Show all lines of the listing that hold the word "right".

————————

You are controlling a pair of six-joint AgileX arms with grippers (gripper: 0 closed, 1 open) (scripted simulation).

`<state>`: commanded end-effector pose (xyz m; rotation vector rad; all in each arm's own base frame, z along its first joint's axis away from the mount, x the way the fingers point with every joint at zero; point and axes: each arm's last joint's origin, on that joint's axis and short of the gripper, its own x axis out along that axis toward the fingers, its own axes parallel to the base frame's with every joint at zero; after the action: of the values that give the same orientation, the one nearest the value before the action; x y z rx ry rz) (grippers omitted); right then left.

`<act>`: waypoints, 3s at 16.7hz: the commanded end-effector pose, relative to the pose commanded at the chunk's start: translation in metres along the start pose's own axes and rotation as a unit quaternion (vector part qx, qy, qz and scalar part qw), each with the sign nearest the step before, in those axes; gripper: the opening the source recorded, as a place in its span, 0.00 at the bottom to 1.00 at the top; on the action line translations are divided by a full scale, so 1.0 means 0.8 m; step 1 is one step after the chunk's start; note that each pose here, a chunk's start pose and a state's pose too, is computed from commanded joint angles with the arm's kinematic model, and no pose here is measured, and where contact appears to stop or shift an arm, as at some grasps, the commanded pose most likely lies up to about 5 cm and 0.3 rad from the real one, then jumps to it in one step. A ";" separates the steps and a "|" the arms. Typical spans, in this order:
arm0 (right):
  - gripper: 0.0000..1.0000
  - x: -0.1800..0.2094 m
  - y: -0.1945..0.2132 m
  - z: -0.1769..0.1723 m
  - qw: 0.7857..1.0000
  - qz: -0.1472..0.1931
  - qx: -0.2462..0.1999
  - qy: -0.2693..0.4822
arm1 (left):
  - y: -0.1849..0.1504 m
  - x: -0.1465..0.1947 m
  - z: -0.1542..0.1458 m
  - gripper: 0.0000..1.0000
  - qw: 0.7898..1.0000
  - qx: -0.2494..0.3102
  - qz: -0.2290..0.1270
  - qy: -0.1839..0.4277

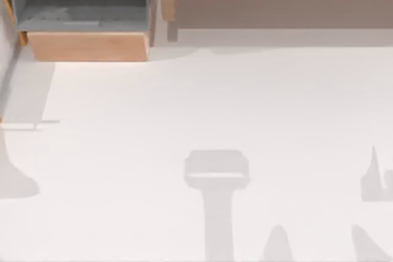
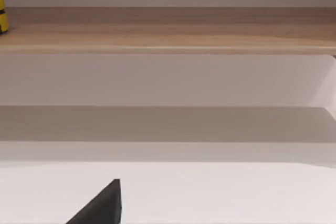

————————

> _TASK RESPONSE_
`<state>`: commanded end-effector pose (xyz m; rotation vector rad; all in each arm's own base frame, z along its first joint's axis away from the mount, x the way the fingers point with every joint at zero; point and axes: each arm's last joint's origin, on that joint's axis and short of the gripper, its own x axis out along that axis toward the fingers, its own axes parallel to the base frame's with every joint at zero; after the action: of the values that give the same orientation, the one nearest the value before the action; x y z rx ry rz) (grippers omitted); right then left.
arm0 (right):

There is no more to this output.